Selten springt dieser eine Funke über, welcher die emotionale Verbindung zwischen Figur und Zuschauer eins werden lässt. Nighys ruhig-nüchterne, empathisch-warme Darstellung versprüht eine solche Gravitas, dass ein wahrer Funkenregen auf uns niedergeht (der Gewinn als bester Hauptdarsteller bei den diesjährigen Oscars hätte diesen Funkenregen zu Nighys Trophäe verwandeln können, aber leider blieb es nur ein Funke. Schade!)Nichtsdestotrotz hält das Ende des Films aber noch eine kleine Überraschung für uns parat und so viel sei verraten: es wird garantiert kein Auge trocken bleiben. 

Zusammengefasst muss man allen Kritiken die besagen, der Film sei ein lascher Abklatsch des Kurosawa-Klassikers, Paroli bieten und beschwichtigend hinzufügen, dass „Living“ eine bewegende und visuell beeindruckende Hommage an das Original ist, ohne dabei die eigene Identität zu verlieren.

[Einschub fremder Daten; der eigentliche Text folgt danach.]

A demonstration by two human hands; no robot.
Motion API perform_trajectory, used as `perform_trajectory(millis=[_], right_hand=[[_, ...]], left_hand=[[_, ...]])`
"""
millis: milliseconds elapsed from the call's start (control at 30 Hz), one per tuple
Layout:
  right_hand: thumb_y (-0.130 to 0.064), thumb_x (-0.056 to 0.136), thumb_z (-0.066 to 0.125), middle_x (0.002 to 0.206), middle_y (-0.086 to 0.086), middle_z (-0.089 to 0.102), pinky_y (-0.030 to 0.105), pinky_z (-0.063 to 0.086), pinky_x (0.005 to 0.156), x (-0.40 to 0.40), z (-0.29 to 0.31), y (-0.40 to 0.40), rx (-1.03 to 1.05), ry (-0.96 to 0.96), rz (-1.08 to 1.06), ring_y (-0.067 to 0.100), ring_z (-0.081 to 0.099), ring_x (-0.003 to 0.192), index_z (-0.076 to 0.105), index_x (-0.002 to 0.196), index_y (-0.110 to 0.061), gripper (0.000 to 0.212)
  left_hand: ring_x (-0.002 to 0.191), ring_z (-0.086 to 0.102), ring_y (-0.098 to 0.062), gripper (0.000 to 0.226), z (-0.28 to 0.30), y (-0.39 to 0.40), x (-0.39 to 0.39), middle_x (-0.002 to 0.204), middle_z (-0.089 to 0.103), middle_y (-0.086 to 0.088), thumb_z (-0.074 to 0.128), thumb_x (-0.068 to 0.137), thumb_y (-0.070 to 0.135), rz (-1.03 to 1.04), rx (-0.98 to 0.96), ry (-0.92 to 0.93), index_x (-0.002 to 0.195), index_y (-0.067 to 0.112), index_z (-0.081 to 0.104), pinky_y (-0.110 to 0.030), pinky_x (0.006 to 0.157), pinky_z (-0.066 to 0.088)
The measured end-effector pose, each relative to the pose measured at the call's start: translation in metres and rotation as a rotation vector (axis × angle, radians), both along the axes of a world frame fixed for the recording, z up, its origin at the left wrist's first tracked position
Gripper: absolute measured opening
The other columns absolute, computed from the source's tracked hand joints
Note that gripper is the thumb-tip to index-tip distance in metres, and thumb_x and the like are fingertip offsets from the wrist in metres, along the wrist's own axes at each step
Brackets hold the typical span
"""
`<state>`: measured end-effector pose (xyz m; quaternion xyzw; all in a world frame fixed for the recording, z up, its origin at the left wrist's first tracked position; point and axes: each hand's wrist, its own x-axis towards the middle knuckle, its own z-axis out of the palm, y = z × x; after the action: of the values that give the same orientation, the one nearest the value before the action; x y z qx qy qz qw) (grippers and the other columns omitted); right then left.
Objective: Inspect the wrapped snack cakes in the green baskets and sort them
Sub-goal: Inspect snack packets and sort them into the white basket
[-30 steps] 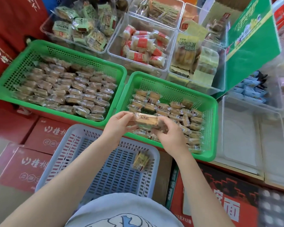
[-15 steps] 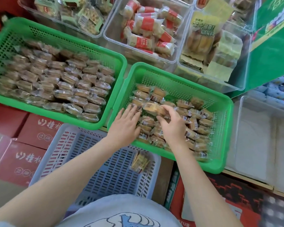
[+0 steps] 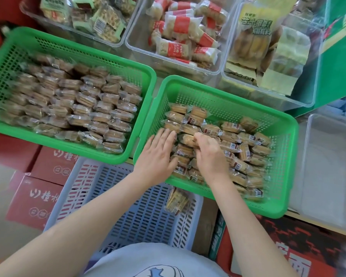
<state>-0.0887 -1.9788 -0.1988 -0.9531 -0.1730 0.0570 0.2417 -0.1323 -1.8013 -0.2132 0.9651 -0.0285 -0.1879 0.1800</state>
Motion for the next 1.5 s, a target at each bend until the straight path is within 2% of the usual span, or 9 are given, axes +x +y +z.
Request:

Zusammen mit einem gut zusammengesetzten Soundtrack, ist „Living“ ein intimer und nuancierter Film, der sich mit Fragen des Lebens, des Todes und der Vergänglichkeit auseinandersetzt. Dabei geht es auch um die Herausforderungen, sich in einer Gesellschaft zurechtzufinden, die von bürokratischen Strukturen, „Grauen Herren“ und teils absurden Regeln geprägt ist. Regisseur Oliver Hermanus schenkt uns einen Film, der uns mit seiner elegischen und doch lebensbejahenden Art für kurze Zeit in bittersüße Melancholie versetzt. Memento Mori!